§ **REQUIREMENT**
Please report every line of the listing below that has the word "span" in it.

Segment Open

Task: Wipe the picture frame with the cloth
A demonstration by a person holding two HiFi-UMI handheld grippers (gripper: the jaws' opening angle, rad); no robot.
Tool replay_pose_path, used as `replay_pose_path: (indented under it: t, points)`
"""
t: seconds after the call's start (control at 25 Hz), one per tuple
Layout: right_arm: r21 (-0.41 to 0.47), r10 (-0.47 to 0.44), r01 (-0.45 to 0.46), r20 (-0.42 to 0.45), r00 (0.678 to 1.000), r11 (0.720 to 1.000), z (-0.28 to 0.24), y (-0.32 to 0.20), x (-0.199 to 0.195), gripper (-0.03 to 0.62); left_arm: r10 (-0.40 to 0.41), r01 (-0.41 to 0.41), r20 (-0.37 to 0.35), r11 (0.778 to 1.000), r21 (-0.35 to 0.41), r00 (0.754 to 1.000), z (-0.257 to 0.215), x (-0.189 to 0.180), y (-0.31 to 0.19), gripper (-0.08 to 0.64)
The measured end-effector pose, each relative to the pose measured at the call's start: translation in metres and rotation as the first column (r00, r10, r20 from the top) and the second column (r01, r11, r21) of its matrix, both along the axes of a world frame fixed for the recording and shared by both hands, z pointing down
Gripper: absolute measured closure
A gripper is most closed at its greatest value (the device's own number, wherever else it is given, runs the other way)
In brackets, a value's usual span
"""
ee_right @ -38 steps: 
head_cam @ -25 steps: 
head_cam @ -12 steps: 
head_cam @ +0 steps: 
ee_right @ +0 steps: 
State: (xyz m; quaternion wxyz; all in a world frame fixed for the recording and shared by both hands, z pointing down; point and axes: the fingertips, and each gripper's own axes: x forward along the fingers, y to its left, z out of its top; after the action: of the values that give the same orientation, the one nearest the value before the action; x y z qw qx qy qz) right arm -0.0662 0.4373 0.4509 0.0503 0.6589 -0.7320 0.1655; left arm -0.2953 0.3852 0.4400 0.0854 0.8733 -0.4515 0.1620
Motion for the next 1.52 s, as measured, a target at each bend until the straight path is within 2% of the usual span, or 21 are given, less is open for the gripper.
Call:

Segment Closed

§ **WRITTEN ANSWER**
In brackets, a value's usual span
Motion for the next 1.52 s, as measured, a target at each bend until the straight path is within 2% of the usual span, or 21 are given, less is open for the gripper.

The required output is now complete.